Training HS Sprinters Properly

Thanks for the info guys.

Pioneer - How do you setup phases and such without the use of Int. Tempo since most people on here say they use it?

In my first year of coaching I did alot of intensive tempo work. I found that by the time the unloading phase came along athletes were either injured or peaked to early. My second year I did it for all of the indoor season and scrapped it for outdoor. When the unloading phase came around my second year I had better results. Not optimal results but better results. This year I am comletely getting rid of IT. My theory is that I’ll have optimal results this time around. Just my 2 cents.

Future Coach,
I encourage you to buy a copy of Charlie’s ebook. It will provide you with a solid foundation to help you get more from the forum, and it’s pretty inexpensive. It also saves the forum members from having to reinvent the wheel. The ebook also has a ton of great figures which address some of your questions (like periodization charts) and will help you better understand what everyone is talking about.

From the sample workout you described, I think the information in the ebook will come as quite a shock to you amd contradict much of what you’ve heard in the past about training. Therefore, it’s easier for you to understand the material if you learn the overall logic in one chunk.

I completly agree, Flash.

Future Coach - another thing to consider, if you are working with a sprint TEAM, who are these workouts geared toward? I have about 15-20 sprinters in a given season, maybe 8 to 10 of which are actually sprinters. I always gear the workouts to the top several (last year the top 5). In an instance of ext. or Int. tempo work, for the slower part of the team, an ext. tempo workout may actually be more of a int. tempo workout. Working “middle of the road” will give middle of the road results. With our tempo work (what for the top 5 would be ext.) we built up to a/b 400 med ball throws (divided) per practice this past year, which also seemed to improve results.

Given the resources (coaches) you could divde practices more/better(?) I suppose, but sometimes in HS the middle of the packers work their way up… And for me it’s 2 coaches for 40 kids and all events!

Just curious coachjohn, what school do you coach at? I am also from Ohio.

In regards to training high school sprinters, what do you do for those athletes who only start training once outdoor season starts? And do you put the ones who are in shape from indoor into the same workout, or how do you alter it for them?
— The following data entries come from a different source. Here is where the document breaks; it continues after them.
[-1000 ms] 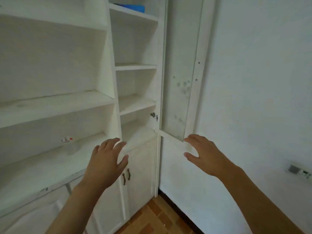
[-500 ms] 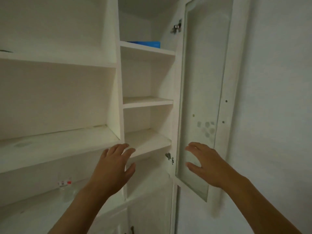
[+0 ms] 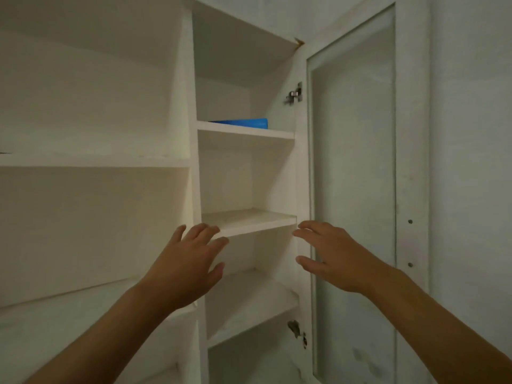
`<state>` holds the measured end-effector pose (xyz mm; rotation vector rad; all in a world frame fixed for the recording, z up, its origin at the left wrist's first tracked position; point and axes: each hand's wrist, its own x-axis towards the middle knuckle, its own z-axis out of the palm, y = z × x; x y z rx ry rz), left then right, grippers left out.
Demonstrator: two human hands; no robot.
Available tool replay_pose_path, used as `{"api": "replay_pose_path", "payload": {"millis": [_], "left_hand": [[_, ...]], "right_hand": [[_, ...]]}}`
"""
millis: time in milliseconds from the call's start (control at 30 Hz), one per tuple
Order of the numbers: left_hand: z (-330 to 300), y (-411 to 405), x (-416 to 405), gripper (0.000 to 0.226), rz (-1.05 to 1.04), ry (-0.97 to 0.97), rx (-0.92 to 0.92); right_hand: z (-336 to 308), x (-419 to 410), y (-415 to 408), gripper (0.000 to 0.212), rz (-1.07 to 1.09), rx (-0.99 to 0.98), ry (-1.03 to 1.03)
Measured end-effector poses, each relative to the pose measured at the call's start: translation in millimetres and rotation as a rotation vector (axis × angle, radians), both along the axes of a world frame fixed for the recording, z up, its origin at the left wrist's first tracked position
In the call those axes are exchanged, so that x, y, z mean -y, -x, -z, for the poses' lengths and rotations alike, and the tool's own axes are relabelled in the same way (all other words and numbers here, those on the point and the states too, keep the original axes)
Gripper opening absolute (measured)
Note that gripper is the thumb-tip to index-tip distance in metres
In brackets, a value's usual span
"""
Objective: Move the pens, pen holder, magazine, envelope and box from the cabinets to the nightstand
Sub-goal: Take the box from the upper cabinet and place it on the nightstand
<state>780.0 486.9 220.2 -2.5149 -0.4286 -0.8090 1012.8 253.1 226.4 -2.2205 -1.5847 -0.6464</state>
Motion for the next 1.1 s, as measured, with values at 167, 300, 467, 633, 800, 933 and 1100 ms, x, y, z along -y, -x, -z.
{"api": "replay_pose_path", "payload": {"millis": [167,300,467,633,800,933,1100], "left_hand": [[-61.5,-20.5,-40.0,0.053,0.057,-0.130,0.045],[-107.7,-31.0,-67.8,0.053,0.065,-0.221,0.075],[-147.3,-45.9,-95.4,0.050,0.069,-0.322,0.122],[-170.4,-66.8,-108.3,0.049,0.086,-0.383,0.166],[-186.6,-92.9,-117.0,0.047,0.081,-0.424,0.187],[-200.0,-110.4,-129.3,0.043,0.050,-0.467,0.183],[-214.4,-125.3,-147.4,0.048,0.001,-0.524,0.197]], "right_hand": [[-58.1,-33.2,-10.5,0.060,-0.002,0.111,-0.057],[-101.8,-63.1,-15.8,0.062,0.027,0.189,-0.109],[-142.1,-99.2,-30.3,0.060,0.024,0.262,-0.143],[-181.6,-125.3,-51.4,0.060,0.090,0.433,-0.134],[-217.6,-145.5,-73.2,0.060,0.130,0.534,-0.136],[-235.4,-160.5,-94.5,0.060,0.114,0.549,-0.133],[-253.5,-181.0,-124.2,0.062,0.094,0.603,-0.185]]}}
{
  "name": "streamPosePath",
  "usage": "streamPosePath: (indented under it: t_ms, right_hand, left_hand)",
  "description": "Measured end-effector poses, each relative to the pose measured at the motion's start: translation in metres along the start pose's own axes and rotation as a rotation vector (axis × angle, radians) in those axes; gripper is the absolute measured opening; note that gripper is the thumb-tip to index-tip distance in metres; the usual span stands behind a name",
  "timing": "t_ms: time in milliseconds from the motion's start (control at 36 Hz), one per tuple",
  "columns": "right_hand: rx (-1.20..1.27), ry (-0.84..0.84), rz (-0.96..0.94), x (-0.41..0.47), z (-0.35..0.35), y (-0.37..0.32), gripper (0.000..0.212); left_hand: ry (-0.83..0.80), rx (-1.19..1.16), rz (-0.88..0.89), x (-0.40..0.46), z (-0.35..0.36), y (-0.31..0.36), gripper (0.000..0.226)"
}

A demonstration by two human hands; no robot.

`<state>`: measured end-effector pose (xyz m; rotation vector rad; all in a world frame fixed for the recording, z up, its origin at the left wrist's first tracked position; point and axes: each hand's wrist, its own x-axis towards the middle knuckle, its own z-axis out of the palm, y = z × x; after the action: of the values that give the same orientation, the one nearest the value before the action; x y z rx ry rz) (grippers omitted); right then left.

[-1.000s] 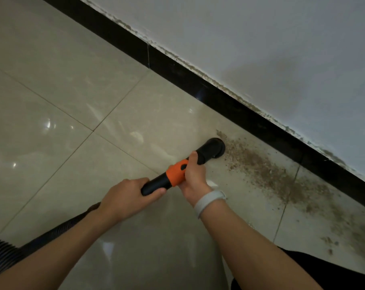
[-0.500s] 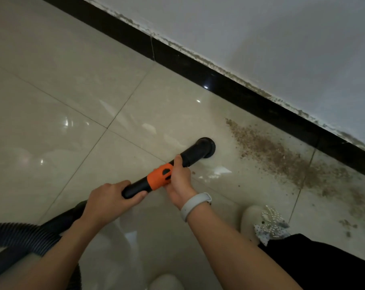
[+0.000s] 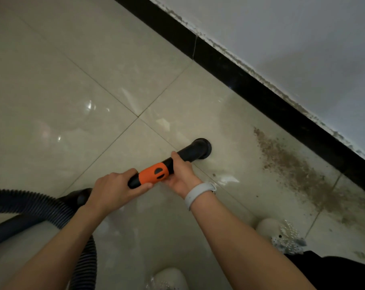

Could you run the same distances with less repetitions and make it into more of an SE workout?

anyone?

I’m asking this because there is a small number of us that train year round for track. The rest of the people who participate obviously are in not as good of shape, so the first couple weeks of practice are GPP for them. But that isn’t really beneficial for the ones who are in shape, is it? What could your typical high school coach do for this?

http://www.charliefrancis.com/community/showthread.php?t=3424

that should help you sir.

Thanks quik, I was gonna give misguided the same link.

thanks guys, that helped a little. But the one question it didn’t really answer is that I am an athlete that trains year round for track in a community where few people do. So come track season, the first couple weeks are devoted to GPP for those people who are not in shape. My question is, what can I do or ask my coach to do to alter my workouts? since another GPP would probably be counterproductive, but doing a different workout than rest of the team is frowned upon, I was wondering if doing the same distance they do with fewer reps and higher intensity might work for some of the days. And then of course, tempo days are tempo days anyway. In short, what can I ask or suggest to my sprint coach about altering workouts for year-round athletes?